Hank desperately tried to convince himself that this was the reason, as the other possibility scared him to death. That Remy wanted something other than friendship; well, it couldn’t be. Part of Hank wanted to go over and curl up next to that long lean body, pull Remy into his arms, and return the kiss on that warm, sleepy mouth. But Hank couldn’t make himself move. He found himself thinking of fairy tales once again, knowing that there was never going to be a miracle. Remy’s kiss, sweet as it was, would never transform Hank. The Beast would always stay the Beast.

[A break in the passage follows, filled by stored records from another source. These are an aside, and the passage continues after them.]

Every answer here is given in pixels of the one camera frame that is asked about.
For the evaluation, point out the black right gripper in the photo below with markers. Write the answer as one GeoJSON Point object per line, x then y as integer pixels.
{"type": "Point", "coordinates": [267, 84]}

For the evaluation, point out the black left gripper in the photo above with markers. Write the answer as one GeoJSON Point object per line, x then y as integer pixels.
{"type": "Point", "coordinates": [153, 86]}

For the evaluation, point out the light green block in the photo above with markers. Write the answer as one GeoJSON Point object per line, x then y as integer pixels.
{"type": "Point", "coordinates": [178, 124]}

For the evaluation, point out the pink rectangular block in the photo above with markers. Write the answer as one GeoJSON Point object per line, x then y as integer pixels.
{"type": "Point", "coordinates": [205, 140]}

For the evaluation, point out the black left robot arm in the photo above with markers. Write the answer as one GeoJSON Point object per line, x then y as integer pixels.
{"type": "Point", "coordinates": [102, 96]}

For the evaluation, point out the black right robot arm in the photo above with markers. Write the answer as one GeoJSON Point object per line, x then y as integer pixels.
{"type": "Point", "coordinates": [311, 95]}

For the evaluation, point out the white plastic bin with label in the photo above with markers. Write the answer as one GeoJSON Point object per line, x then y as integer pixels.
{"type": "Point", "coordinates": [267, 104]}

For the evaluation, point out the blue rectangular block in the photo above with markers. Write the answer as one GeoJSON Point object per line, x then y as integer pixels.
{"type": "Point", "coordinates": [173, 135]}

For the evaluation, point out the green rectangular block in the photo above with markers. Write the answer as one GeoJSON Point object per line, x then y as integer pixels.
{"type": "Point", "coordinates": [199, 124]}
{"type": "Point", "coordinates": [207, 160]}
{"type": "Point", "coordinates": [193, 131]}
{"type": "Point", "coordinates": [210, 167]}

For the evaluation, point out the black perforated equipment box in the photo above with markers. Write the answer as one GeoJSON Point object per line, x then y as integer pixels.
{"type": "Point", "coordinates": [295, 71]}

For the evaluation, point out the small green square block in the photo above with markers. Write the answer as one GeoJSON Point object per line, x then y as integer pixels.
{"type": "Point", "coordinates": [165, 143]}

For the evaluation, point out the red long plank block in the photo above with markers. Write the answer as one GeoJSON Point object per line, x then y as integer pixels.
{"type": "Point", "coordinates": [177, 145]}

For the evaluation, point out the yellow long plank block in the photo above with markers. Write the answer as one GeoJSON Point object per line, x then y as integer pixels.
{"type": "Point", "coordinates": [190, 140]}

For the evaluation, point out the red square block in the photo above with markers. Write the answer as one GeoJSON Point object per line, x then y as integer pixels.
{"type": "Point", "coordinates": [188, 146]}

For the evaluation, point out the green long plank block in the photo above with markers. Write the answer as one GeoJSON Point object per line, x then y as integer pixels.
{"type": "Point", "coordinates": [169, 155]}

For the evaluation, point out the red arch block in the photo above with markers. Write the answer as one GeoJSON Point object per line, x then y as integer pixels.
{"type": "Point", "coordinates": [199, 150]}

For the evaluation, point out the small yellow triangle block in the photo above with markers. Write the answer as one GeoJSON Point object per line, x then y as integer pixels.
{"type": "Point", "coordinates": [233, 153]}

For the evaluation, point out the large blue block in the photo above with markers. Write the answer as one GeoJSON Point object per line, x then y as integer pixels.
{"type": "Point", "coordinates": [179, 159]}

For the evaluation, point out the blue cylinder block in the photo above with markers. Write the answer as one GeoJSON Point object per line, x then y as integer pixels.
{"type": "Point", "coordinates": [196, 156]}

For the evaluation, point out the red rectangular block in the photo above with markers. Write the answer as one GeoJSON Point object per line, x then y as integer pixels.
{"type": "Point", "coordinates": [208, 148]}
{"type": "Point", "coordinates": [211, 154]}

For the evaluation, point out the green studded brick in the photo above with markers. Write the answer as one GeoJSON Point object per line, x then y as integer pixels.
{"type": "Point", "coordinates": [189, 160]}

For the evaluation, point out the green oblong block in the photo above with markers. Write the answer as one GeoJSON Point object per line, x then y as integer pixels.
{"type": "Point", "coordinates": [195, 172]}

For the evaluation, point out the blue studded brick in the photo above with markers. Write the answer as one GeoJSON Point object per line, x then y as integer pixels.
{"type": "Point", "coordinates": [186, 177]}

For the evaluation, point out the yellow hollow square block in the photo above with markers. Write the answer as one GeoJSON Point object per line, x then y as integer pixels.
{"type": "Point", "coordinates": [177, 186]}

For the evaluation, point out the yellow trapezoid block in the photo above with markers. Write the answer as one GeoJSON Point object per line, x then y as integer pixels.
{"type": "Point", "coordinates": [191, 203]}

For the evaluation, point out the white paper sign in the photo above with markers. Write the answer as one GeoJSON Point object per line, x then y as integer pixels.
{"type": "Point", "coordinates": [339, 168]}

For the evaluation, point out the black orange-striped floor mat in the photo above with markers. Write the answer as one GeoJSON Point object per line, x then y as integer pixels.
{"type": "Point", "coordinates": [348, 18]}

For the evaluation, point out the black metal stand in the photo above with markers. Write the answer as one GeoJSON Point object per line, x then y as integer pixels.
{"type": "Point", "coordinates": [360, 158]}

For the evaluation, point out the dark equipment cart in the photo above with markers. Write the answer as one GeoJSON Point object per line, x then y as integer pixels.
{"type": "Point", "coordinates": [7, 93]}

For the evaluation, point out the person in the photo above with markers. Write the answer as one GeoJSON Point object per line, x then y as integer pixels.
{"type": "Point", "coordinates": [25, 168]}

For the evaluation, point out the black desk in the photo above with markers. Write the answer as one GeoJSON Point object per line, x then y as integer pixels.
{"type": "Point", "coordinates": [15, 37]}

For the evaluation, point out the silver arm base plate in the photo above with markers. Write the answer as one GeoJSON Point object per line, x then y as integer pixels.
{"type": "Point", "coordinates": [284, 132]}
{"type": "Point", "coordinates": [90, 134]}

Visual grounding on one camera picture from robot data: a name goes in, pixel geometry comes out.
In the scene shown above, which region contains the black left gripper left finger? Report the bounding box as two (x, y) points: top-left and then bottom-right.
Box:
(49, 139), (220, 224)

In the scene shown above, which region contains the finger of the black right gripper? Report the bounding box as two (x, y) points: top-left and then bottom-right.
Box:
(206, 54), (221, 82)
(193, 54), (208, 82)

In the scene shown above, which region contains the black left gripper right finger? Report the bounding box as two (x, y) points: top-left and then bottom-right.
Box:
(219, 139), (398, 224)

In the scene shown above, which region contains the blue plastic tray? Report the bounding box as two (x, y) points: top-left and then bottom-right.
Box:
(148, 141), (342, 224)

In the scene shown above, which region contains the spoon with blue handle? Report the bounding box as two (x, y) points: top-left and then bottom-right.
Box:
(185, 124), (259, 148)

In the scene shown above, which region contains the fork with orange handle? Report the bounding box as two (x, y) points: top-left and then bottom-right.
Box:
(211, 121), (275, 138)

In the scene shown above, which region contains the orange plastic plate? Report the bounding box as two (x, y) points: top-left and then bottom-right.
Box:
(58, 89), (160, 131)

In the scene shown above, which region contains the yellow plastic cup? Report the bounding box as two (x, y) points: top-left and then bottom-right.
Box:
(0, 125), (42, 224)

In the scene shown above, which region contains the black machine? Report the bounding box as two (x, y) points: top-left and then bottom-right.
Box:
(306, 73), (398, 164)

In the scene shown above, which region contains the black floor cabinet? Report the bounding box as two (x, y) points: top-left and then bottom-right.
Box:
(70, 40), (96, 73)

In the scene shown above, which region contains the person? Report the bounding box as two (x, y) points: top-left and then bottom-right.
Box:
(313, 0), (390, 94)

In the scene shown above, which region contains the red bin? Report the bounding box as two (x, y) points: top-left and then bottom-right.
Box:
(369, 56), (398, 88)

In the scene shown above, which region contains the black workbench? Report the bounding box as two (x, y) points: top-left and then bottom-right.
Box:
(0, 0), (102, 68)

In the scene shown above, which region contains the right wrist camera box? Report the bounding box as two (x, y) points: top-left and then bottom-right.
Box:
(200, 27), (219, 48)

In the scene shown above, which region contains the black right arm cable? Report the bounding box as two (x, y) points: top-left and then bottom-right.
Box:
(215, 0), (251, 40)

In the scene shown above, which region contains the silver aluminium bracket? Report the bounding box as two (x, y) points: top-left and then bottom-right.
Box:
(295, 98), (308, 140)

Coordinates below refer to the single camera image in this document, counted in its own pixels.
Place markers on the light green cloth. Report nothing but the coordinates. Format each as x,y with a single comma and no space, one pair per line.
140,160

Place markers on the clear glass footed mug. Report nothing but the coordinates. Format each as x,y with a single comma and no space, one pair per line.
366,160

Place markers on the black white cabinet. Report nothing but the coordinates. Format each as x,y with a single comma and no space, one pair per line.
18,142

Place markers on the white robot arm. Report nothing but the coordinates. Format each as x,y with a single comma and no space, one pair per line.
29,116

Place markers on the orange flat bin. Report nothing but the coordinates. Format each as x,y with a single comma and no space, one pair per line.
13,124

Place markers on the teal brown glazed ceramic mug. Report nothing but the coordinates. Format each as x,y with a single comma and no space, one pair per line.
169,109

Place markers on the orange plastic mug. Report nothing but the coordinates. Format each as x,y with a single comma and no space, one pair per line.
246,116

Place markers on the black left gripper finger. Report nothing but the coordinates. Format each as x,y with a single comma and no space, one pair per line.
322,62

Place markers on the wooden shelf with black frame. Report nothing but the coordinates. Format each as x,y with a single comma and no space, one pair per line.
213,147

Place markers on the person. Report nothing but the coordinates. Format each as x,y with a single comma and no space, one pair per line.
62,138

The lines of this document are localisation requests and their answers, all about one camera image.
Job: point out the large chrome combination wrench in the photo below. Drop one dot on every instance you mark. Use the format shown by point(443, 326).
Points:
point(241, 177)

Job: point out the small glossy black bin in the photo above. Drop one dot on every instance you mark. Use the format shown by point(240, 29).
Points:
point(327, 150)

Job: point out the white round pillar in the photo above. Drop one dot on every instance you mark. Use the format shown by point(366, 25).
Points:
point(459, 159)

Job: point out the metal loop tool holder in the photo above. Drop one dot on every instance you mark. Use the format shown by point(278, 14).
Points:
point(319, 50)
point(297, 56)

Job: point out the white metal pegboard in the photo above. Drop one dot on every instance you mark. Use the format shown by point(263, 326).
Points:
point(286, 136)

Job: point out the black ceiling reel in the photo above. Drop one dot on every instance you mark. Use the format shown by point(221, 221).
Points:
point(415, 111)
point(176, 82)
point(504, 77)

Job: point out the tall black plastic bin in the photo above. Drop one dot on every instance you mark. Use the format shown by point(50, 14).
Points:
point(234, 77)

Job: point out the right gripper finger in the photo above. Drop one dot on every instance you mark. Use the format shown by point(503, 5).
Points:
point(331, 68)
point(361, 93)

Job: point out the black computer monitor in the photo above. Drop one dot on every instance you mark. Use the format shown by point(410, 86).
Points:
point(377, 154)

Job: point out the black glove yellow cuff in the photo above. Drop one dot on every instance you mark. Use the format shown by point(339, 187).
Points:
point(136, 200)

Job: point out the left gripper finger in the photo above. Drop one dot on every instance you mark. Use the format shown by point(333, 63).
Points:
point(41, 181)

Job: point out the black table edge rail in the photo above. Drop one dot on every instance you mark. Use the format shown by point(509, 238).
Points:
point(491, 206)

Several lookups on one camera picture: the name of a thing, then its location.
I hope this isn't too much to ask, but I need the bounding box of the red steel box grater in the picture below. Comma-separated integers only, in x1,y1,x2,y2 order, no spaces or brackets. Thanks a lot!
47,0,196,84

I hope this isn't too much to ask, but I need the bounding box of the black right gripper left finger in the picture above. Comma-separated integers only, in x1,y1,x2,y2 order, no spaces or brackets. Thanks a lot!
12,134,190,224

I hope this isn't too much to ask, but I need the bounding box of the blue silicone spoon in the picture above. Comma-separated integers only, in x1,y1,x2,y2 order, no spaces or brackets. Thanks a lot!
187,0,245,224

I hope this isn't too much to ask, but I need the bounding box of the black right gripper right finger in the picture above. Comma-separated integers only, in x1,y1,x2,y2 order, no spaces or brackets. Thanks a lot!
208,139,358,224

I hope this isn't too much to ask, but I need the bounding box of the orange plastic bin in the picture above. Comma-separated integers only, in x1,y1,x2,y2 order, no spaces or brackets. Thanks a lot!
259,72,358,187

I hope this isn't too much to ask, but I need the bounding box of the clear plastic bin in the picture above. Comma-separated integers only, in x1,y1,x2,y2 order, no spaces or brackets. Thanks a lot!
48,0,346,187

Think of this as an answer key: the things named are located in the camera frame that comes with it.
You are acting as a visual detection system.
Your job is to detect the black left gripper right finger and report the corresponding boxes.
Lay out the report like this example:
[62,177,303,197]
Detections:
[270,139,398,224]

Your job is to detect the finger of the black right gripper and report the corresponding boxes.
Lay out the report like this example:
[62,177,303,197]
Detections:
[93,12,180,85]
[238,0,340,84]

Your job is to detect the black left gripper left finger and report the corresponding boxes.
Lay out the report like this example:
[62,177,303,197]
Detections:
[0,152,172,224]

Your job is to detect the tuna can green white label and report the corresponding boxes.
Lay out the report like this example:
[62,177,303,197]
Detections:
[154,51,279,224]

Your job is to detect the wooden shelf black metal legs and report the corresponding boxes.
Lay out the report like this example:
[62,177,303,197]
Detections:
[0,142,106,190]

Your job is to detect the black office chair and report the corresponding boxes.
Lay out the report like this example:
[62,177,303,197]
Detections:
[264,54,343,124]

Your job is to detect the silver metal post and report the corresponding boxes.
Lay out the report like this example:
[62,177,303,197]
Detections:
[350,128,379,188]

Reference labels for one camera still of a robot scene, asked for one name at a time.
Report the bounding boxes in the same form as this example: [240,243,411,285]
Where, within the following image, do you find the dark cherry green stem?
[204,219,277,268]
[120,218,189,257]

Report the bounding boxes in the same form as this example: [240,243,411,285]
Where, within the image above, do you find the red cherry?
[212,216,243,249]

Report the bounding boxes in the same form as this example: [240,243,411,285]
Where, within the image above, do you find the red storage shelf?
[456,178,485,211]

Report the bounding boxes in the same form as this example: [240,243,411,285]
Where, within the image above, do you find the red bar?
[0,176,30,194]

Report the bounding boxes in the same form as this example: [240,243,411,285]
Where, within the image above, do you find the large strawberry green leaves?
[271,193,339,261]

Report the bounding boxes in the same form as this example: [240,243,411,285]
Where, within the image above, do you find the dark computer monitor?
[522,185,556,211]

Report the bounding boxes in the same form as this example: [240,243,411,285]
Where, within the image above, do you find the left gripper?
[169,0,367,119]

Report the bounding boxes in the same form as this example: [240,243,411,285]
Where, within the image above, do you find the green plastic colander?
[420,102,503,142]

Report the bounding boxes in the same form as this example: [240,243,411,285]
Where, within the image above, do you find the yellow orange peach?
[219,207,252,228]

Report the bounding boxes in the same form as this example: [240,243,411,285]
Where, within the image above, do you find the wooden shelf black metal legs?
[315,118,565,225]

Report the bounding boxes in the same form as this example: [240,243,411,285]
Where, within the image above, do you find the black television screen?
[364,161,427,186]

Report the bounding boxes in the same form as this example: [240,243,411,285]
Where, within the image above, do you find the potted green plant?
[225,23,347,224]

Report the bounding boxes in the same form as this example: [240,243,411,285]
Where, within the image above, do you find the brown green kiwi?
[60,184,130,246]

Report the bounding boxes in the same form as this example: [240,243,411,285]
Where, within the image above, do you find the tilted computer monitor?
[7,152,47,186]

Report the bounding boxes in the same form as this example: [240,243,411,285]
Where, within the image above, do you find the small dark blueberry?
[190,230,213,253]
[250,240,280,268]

With a sigh, Hank fed a few twigs into the fire; watched a couple of sparks chase themselves lazily in the air. He contemplated the irony that he could unravel the secrets of DNA and understand the enigmas of the Chaos theory, but the mystery of his own heart eluded him. As well as the feelings of the young man sleeping quietly near him.
He decided to just not to think about it anymore. He slowly picked up Remy’s card deck, shuffled, and laid out a game of Klondike. He played until early dawn.